On 2/17/26 21:16, Peter Geoghegan wrote:
> On Tue, Feb 17, 2026 at 2:27 PM Andres Freund <[email protected]> wrote:
>> On 2026-02-17 12:16:23 -0500, Peter Geoghegan wrote:
>>> On Mon, Feb 16, 2026 at 11:48 AM Andres Freund <[email protected]> wrote:
>>> I agree that the current heuristics (which were invented recently) are
>>> too conservative. I overfit the heuristics to my current set of
>>> adversarial queries, as a stopgap measure.
>>
>> Are you doing any testing on higher latency storage? I found it to be quite
>> valuable to use dm_delay to have a disk with reproducible (i.e. not cloud)
>> higher latency (i.e. not just a local SSD).
>
> I sometimes use dm_delay (with the minimum 1ms delay) when testing,
> but don't do so regularly. Just because it's inconvenient to do so
> (perhaps not a great reason).
>
>> Low latency NVMe can reduce the
>> penalty of not enough readahead so much that it's hard to spot problems...
>
> I'll keep that in mind.
>
So, what counts as "higher latency" in this context? What delays should
we consider practical/relevant for testing?
>>> ISTM that we need the yields to better cooperate with whatever's
>>> happening on the read stream side.
>>
>> Plausible. It could be that we could get away with controlling the rampup to
>> be slower in potentially problematic cases, without needing the yielding, but
>> not sure.
>>
>> If that doesn't work, it might just be sufficient to increase the number of
>> batches that trigger yields as the scan goes on (perhaps by taking the number
>> of already "consumed" batches into account).
>
> It could make sense to take the number of consumed batches into
> account. In general, I think the best approach will be one that
> combines multiple complementary strategies.
>
Yes, this is roughly what I meant by "ramp up". Start by limiting the
batch distance to 2, then gradually increase that during the scan.
> Passing down a LIMIT N hint has proven to be a good idea -- and it
> doesn't really require applying any information related to the read
> stream. That's enough to prevent problems in the really extreme cases
> (e.g., nested loop antijoins with a LIMIT 1 on the inner side). The
> problematic merge join I showed you is a not-so-extreme case, which
> makes it trickier. ISTM that taking into consideration the number of
> "consumed" batches will not help that particular merge join query,
> precisely because it's not-so-extreme: the inner index scan consumes
> plenty of batches, but is nevertheless significantly regressed (at
> least when we don't yield at all).
>
>> To evaluate the amount of wasted work, it could be useful to make the read
>> stream stats page spit out the amount of "unconsumed" IOs at the end of the
>> scan.
>
> That would make sense. You can already tell when that's happened by
> comparing the details shown by EXPLAIN ANALYZE against the same query
> execution on master, but that approach is inconvenient.
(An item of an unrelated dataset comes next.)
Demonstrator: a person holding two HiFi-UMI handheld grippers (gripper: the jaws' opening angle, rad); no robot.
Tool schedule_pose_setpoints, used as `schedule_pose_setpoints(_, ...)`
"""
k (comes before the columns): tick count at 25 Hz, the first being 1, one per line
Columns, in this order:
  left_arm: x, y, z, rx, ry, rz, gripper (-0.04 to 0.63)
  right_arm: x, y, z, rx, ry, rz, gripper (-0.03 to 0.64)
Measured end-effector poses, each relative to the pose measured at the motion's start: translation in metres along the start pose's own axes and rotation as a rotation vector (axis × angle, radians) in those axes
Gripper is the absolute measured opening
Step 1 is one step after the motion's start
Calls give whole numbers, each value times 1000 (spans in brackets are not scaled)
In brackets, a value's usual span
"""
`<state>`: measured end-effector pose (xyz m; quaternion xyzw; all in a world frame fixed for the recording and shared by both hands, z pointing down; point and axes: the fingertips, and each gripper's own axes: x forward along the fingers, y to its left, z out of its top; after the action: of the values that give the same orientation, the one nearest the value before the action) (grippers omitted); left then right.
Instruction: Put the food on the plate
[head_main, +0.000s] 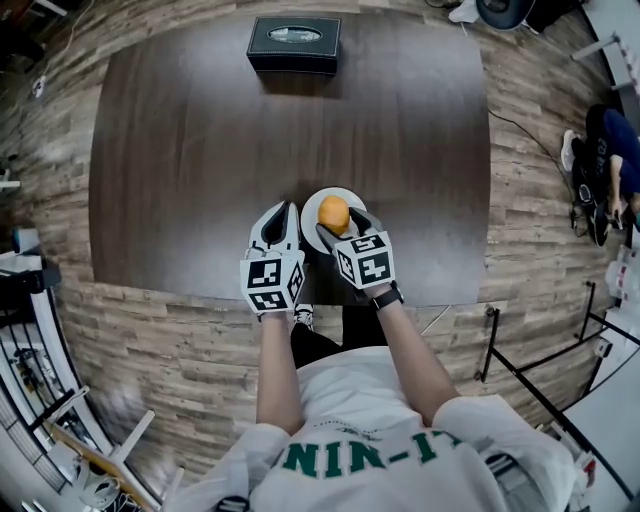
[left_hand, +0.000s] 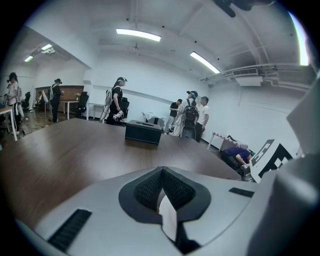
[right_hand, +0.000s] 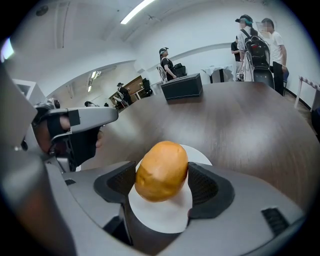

Automating my
> microbenchmarks has proven to be important with this project. There's
> quite a few competing considerations, and it's too easy to improve one
> query at the cost of regressing another.
>
What counts as "unconsumed IO"? The IOs the stream already started, but
then did not consume? That shouldn't be hard, I think.
regards
--
Tomas Vondra